However, with the growth of digital banking, it is essential to establish strong regulatory frameworks to safeguard the security and integrity of financial transactions. One crucial aspect in this regard is adhering to know your customer (KYC) regulations. KYC refers to the process of verifying the identity of customers before establishing a business relationship with them. It is a critical component of anti-money laundering (AML) and counter-terrorism financing (CTF) efforts, aimed at preventing financial crimes and ensuring the integrity of the financial system.
The regulatory framework governing digital banking in Turkey is mainly based on Law No 6493 on Payment and Securities Settlement Systems, Payment Services and Electronic Money Institutions. This comprehensive regulation provides a solid foundation for digital banking services and ensures compliance with international standards.
The role of KYC in financial transparency
KYC guidelines play a crucial role in promoting monetary transparency and preventing financial crimes. By enforcing robust KYC procedures, financial establishments can verify the identification of their customers, assess their risk profile, and review their transactions for suspicious activity. KYC facilitates the prevention of money laundering, fraud, identity theft, and other monetary crimes that can have severe outcomes for both clients and financial establishments.
The first step in KYC is verifying the identity of customers. Digital banks must collect accurate and up-to-date information about their customers, including their name, address, date of birth and identification documents. This information is crucial for establishing the customer’s identity and conducting ongoing due diligence. KYC also involves assessing the risk profile of customers. Different customers pose varying levels of risk based on factors such as their occupation, source of funds and country of residence. Digital banks must classify their customers into different risk categories, such as low, medium or high risk, and implement appropriate risk mitigation measures based on these assessments.
Regulatory requirements for digital banks
KYC (know your customer) regulations
Digital banks are subject to various regulatory requirements to ensure compliance with KYC regulations. These requirements aim to prevent financial crimes, protect customer data, and maintain the integrity of the financial system. In this section, the authors will explore some of the key regulatory requirements that digital banks must adhere to.

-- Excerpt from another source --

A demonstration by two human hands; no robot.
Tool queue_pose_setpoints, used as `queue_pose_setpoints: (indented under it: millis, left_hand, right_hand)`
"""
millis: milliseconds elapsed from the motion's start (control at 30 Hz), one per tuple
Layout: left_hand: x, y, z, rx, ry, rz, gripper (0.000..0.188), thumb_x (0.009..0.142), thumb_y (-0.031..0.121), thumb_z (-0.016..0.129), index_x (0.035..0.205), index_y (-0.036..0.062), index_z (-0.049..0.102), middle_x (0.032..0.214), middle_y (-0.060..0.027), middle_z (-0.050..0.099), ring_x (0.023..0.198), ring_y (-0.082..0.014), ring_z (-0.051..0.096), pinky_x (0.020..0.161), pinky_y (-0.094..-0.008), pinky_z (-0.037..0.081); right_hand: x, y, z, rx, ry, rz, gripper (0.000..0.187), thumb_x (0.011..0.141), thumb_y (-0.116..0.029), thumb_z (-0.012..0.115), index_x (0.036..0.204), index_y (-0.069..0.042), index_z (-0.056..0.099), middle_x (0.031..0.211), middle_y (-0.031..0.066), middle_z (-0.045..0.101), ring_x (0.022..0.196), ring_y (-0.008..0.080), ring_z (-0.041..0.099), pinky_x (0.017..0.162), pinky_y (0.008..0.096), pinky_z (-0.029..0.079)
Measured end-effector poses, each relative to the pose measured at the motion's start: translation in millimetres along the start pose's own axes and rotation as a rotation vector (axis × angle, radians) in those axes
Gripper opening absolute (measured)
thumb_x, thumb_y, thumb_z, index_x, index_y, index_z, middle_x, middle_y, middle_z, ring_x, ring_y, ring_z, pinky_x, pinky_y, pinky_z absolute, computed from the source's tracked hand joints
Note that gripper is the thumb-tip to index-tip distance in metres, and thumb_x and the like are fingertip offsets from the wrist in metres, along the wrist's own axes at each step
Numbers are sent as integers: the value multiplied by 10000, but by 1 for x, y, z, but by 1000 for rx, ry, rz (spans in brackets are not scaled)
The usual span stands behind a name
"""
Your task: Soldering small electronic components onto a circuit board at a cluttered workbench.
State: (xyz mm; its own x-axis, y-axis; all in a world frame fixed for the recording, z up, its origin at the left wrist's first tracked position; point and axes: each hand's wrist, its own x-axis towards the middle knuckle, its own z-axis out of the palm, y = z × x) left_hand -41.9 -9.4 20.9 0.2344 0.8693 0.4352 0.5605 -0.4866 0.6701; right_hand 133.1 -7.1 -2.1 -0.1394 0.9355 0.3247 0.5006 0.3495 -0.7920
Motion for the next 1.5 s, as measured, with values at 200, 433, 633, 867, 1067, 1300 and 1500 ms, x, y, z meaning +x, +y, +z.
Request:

With the amendment of the second paragraph of Article 76 of the Banking Law by Law No 7247 (the “Banking Law”), banks are now capable of acquiring customers remotely and through digital methods. Subsequently, with the Regulation on Remote Identification Methods to be Used Use by Banks and the Establishment of Contractual Relationships in an Electronic Environment (the “Regulation”) published in the Official Gazette on 4 January 2021, procedures regarding the remote identification techniques that banks can make use of to acquire new customers and set up contractual relationships through replacing written paperwork with information or digital communication devices have been regulated.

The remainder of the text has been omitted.